The one aspect of it though, and I have heard about this from other victims - is the compartmentalizing they do. How do they do it? How do they keep those little realities for all their separate victims going? How do they remember?

If only they'd use their powers for good! LOL

At 5:21 AM, Anonymous Anonymous said...

i was researching mythology and found the root of the word narcissism and accidently discovered NPD about an hour ago. im really scared but i think i am a complete narcissist and have been raised in part by one. what do i do i feel like ive been living a lie.

although i must say i feel quite a but of empathy for everyone and do not abuse people, outside my mother.

hers is so deeply engrained into her that she is the only on who can reveal my fanstasy to me. shes so good at that horrible game.

At 8:56 AM, Blogger Kathy K said...

anonymous 2,

It seems to me that you are jumping to a conclusion if you discovered NPD but an hour ago.

People suffering from NPD do NOT have empathy for ANY other living being. It's unclear whether they cannot or will not, but they just DON'T.

I do not understand what you are saying about fantasy, but I do know that this is not where you will find the answers you need. You need to seek professional counselling.

If you are student start at school. Your school counsellor will help you.

If you have a mental health problem, you may find that it is something much less serious than NPD, so do not be afraid.

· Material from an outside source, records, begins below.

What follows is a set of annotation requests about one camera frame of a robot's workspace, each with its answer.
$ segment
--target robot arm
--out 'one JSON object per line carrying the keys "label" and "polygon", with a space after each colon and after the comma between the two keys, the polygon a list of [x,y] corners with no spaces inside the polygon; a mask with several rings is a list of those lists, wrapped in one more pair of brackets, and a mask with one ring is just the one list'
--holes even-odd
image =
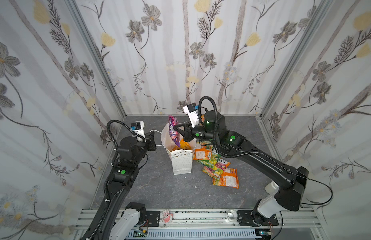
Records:
{"label": "robot arm", "polygon": [[[143,127],[144,123],[142,122],[139,122],[139,124],[137,122],[131,123],[131,130],[135,133],[143,130]],[[144,204],[131,202],[126,206],[122,217],[113,227],[121,204],[139,173],[138,165],[140,161],[145,157],[147,151],[156,150],[154,132],[146,134],[139,140],[141,142],[135,137],[129,136],[120,141],[112,160],[113,167],[103,186],[105,196],[82,239],[124,240],[132,227],[135,225],[141,226],[147,220]]]}
{"label": "robot arm", "polygon": [[246,137],[235,131],[227,130],[225,117],[217,111],[215,103],[209,97],[203,97],[195,110],[198,112],[199,119],[201,119],[200,108],[203,99],[210,100],[214,105],[214,111],[205,113],[204,122],[194,127],[188,123],[174,126],[175,130],[183,135],[184,141],[189,142],[194,138],[200,141],[210,141],[223,157],[237,157],[254,166],[279,185],[279,189],[273,194],[260,199],[256,204],[251,215],[252,226],[267,225],[273,214],[283,209],[298,211],[306,187],[308,170],[304,167],[296,169],[282,163],[258,149]]}

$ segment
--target orange snack
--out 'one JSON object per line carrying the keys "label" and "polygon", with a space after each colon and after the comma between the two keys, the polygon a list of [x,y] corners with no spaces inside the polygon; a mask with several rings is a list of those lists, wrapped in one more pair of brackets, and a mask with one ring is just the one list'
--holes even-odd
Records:
{"label": "orange snack", "polygon": [[237,170],[233,168],[227,168],[221,174],[220,180],[215,178],[212,179],[212,184],[223,187],[234,187],[239,188],[239,178],[237,177]]}
{"label": "orange snack", "polygon": [[200,149],[195,149],[195,153],[193,154],[193,159],[209,161],[211,160],[211,156],[212,156],[211,150],[200,148]]}

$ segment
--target white paper bag
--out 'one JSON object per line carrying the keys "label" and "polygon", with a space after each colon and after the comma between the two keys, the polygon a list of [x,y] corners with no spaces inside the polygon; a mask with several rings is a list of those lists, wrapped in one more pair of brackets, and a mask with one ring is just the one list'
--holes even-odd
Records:
{"label": "white paper bag", "polygon": [[193,152],[195,151],[196,148],[196,139],[189,142],[189,145],[192,147],[193,150],[179,149],[171,151],[176,146],[176,144],[172,141],[171,137],[169,136],[167,123],[162,130],[161,141],[163,146],[166,148],[169,158],[171,159],[174,175],[191,173]]}

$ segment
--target table surface
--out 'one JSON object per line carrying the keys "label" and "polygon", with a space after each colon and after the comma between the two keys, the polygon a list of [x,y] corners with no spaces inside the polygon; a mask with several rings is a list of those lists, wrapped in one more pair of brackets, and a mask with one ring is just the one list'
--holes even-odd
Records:
{"label": "table surface", "polygon": [[[189,121],[187,116],[177,117],[179,122]],[[168,116],[127,116],[124,122],[144,121],[145,132],[152,129],[162,131],[168,122]],[[266,153],[269,148],[255,117],[227,116],[227,129],[245,136],[256,147]],[[118,142],[129,136],[127,129],[122,128]],[[160,134],[155,132],[156,145],[161,144]],[[159,146],[154,152],[147,152],[149,159],[140,170],[132,189],[124,200],[122,207],[130,202],[139,202],[146,208],[240,208],[254,207],[260,198],[266,197],[265,186],[271,179],[254,167],[239,159],[226,159],[229,167],[236,168],[239,178],[239,189],[212,185],[212,177],[202,172],[203,165],[194,161],[189,174],[173,175],[172,164],[164,147]],[[111,171],[107,167],[95,194],[92,209],[97,209],[103,199],[103,182]]]}

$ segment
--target floral wallpaper
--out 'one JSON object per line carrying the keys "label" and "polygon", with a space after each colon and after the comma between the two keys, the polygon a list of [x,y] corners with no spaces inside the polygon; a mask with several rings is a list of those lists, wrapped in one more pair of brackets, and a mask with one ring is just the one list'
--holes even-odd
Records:
{"label": "floral wallpaper", "polygon": [[[332,239],[371,239],[371,2],[334,1],[270,112],[284,161],[305,166],[305,201]],[[356,233],[355,222],[365,231]]]}
{"label": "floral wallpaper", "polygon": [[260,114],[320,2],[76,3],[127,114],[182,114],[204,95]]}
{"label": "floral wallpaper", "polygon": [[91,203],[120,117],[84,46],[64,2],[0,1],[0,239],[73,238]]}

At 4:38 PM, Anonymous Anonymous said...

When I first discovered that my mom had NPD I was certain that I was also a narcissist. I exhibited the same behavior! I later learned in therapy that a true narcissist would never think that they had a problem (my mom didn't think so either). But I did exhibit narcsissitic traits. Through therapy I was able to recognize these tendancies and change my behavior. It makes sense because my mother was my role model growing up. What separates the narcissist from the tendancies is empathy, however, when I first started this journey I even questioned that. It has been nearly four years since we had a "relationship" and I finally feel like my old self again, and much better I might add. Being in that environment was insanity. They say narcissism breeds narcissism. I was always going back time and time again expecting different results. As if after 45 years my mother would all of a sudden change. It was just a fantasy of mine. I can look back at my life and I can see where my mother used me as a object. She didn't care what I thought, what I did, she didn't care about her grandchildren. Our conversations were all about her. Accepting that reality is painful but well worth the struggle in the end.